[Stored dataset items]
"""

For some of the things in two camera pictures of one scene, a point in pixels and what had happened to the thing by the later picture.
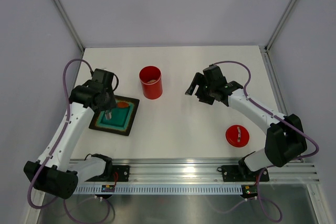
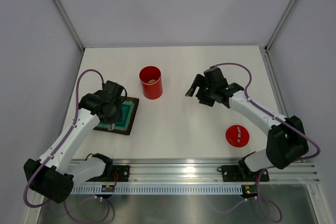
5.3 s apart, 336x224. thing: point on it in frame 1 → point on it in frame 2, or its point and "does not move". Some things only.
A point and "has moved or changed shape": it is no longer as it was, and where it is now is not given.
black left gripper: (112, 104) → (117, 117)
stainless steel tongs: (108, 114) has moved or changed shape
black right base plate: (231, 173) does not move
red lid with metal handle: (237, 136) does not move
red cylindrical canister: (150, 77) does not move
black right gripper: (200, 80) does not move
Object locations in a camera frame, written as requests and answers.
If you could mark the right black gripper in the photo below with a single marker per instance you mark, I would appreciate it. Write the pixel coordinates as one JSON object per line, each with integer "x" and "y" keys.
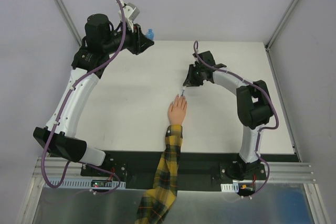
{"x": 196, "y": 73}

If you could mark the mannequin hand with nails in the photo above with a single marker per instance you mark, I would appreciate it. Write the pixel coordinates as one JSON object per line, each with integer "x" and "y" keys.
{"x": 177, "y": 110}

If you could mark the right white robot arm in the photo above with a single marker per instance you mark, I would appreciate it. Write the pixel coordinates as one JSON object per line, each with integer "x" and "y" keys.
{"x": 254, "y": 109}

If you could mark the right aluminium frame post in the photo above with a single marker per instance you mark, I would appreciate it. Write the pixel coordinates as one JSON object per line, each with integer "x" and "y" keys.
{"x": 282, "y": 23}

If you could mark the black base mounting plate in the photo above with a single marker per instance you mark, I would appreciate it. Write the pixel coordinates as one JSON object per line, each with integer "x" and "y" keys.
{"x": 196, "y": 172}

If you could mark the left aluminium frame post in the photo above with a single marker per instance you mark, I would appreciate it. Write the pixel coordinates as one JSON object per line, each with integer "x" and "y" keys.
{"x": 68, "y": 20}

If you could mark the aluminium frame post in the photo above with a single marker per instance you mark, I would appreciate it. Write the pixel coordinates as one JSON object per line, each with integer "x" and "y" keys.
{"x": 282, "y": 23}
{"x": 68, "y": 20}

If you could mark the yellow plaid sleeve forearm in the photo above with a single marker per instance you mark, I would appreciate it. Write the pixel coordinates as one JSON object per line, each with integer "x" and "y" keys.
{"x": 156, "y": 202}

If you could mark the blue nail polish bottle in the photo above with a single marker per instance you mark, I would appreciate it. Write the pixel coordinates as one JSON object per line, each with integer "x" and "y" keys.
{"x": 150, "y": 34}

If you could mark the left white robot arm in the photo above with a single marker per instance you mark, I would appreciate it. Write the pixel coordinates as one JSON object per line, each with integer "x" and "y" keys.
{"x": 101, "y": 40}

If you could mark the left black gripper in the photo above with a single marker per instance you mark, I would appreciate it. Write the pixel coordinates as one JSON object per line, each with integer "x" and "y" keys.
{"x": 137, "y": 40}

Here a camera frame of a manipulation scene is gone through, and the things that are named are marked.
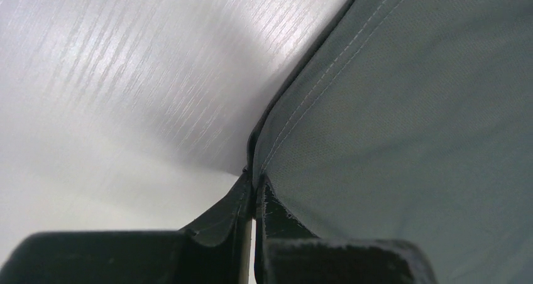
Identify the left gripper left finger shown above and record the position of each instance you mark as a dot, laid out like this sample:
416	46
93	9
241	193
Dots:
213	248

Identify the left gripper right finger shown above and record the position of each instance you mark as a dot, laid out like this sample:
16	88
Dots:
287	252

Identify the dark grey t-shirt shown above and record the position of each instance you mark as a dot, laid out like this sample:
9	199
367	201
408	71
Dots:
413	121

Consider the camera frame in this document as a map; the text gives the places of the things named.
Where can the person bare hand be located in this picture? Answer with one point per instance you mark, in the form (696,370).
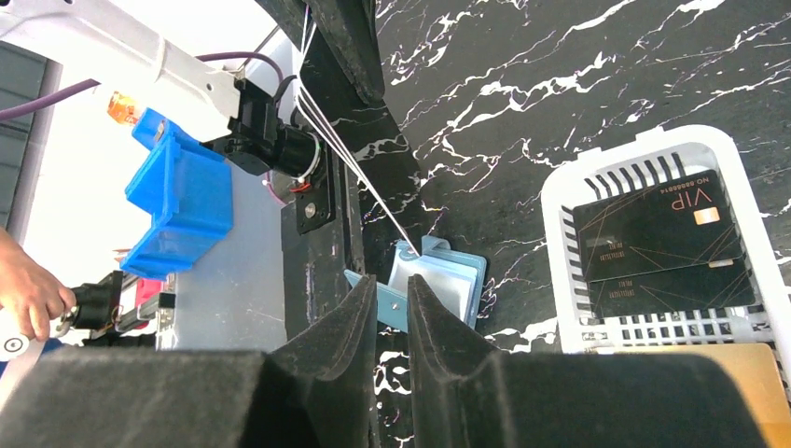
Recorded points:
(32,295)

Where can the black VIP card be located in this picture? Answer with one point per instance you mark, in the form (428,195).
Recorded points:
(364,137)

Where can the blue plastic bin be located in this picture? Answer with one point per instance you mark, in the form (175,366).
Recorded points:
(186,189)

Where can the white plastic basket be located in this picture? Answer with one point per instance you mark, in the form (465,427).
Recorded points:
(655,157)

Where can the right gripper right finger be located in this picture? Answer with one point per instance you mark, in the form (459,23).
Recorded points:
(466,392)

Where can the orange credit card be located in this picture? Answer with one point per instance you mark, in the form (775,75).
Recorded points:
(753,368)

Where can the blue leather card holder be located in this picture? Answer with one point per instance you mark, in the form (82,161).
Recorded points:
(455,277)

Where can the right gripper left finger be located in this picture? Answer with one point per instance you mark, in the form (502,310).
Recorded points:
(315,391)

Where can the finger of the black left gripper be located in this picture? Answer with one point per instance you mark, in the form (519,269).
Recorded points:
(348,27)

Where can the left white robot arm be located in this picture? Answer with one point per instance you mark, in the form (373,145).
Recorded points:
(118,50)

"""

WORK TO COMPLETE: Where in the records does the string "plastic" appear? Copy every line that has it.

EXERCISE OUTPUT:
Where can the blue plastic bin be located in this picture? Answer with one point per instance you mark, in the form (175,366).
Where can the white plastic basket be located in this picture? Answer with one point per instance you mark, in the form (465,427).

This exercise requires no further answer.